Löcher in der Brandnacht

■ Im Prozeß gegen Steuerberater Kind gibt es Widersprüche zwischen polizeilichen Ermittlungen und Zeugenaussagen vor Gericht / Feuerwehrleute spekulieren, Kripobeamte interpretieren

Im Brandstiftungsprozeß gegen Wolfgang Kind und Werner Hildebrandt liegen nach zwei Wochen der Beweisaufnahme wesentliche Einzelheiten der Brandnacht im Dunkeln. Ende März 1984 war in einem Haus des Steuerberaters Kind in der Lietzenburgerstraße ein Feuer ausgebrochen. Den Ermittlungen der Polizei zufolge hatte in einer Pension in der vierten Etage der 43jährige Johannes Pöhlmann sein Zimmer angezündet. Pöhlmann kam durch einen Sturz aus der Balkontür ums Leben. Er soll zu der Brandstiftung von Werner Hildebrandt inspiriert worden sein, der, so die Anklage, die Wünsche Wolfgang Kinds weitergab. Kind kassierte anschließend von der Feuerversicherung 1,7 Millionen Mark.

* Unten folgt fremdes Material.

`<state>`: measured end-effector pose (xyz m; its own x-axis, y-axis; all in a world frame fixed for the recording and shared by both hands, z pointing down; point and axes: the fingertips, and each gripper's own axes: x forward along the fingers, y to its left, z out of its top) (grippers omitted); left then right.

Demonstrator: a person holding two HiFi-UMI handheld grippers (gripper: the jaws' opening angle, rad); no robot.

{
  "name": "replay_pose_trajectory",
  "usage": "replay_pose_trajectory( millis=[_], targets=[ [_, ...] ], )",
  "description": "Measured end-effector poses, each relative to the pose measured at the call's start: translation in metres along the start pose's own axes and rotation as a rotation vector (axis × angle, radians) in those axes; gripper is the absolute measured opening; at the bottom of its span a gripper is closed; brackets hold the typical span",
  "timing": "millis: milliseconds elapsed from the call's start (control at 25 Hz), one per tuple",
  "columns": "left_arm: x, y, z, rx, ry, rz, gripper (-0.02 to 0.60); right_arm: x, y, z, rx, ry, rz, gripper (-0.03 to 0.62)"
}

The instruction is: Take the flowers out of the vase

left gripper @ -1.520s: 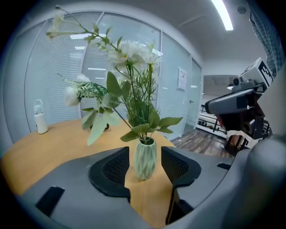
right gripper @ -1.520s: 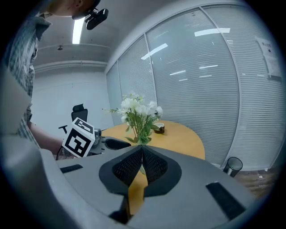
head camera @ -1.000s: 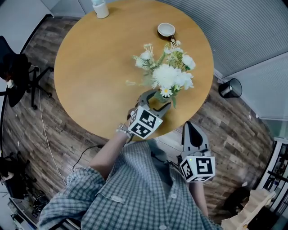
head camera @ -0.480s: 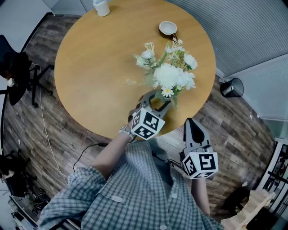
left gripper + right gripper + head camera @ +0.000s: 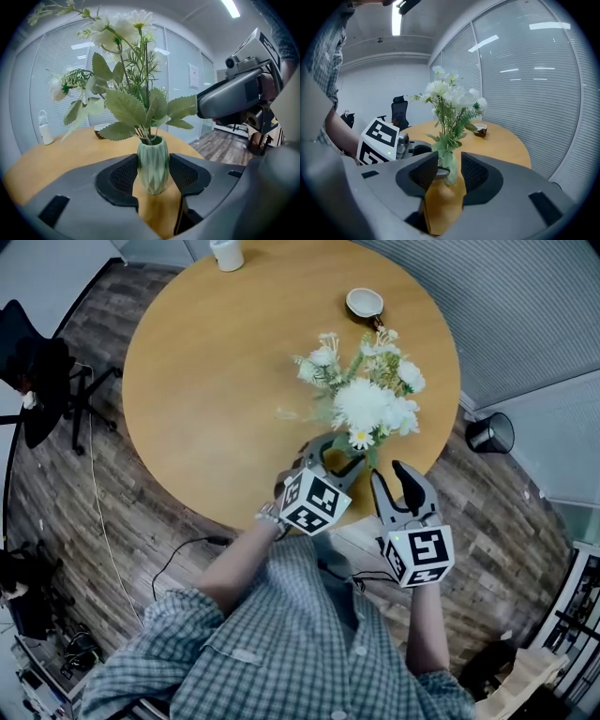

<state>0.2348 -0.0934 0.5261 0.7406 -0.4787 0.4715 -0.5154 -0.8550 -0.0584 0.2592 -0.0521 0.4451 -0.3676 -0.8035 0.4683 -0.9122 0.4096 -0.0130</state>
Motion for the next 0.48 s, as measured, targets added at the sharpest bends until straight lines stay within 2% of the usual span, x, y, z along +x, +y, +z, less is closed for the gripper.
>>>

Auch die zweite Zeugen-gruppe im Verfahren, die Einsatzleiter dreier Feuerwehrlöschzüge, konnten über das rasche Vordringen des Feuers vom vierten Stock in den Dachstuhl, der in kurzer Zeit völlig ausbrannte, nur spekulieren. Dem ersten Einsatzleiter war beim Blick in das brennende Pensionszimmer, ein großes, „fast kreisrundes Loch“ in der Decke des Raumes aufgefallen. Bei der Öffnung, durch die sich das Feuer im Dachstuhl ausbreiten konnte, habe es sich nicht um einen simplen „Durchbrand“ gehandelt, vermutete Brandoberinspektor L., der bei Zimmerbränden dort entsteht, wo die Temperatur am höchsten ist. Die Vermutung des Feuerwehrmannes, das ominöse Loch habe bei der Brandstiftung eine Rolle gespielt, machte zwar ihren Weg durch die Vernehmungsprotokolle der Polizei in die Aussage eines zweiten Einsatzleiters. Als diesem gestern seine alte Aussage vorgehalten wurde, mußte er zugeben, daß ihm das Loch in der Decke keineswegs seiner Größe wegen in der Brandnacht als Ursache für den seiner Meinung nach ungewöhnlich rasanten Verlauf des Brandes aufgefallen war. Er sei, räumte er ein, bei der polizeilichen Vernehmung darauf „hingewiesen“ worden.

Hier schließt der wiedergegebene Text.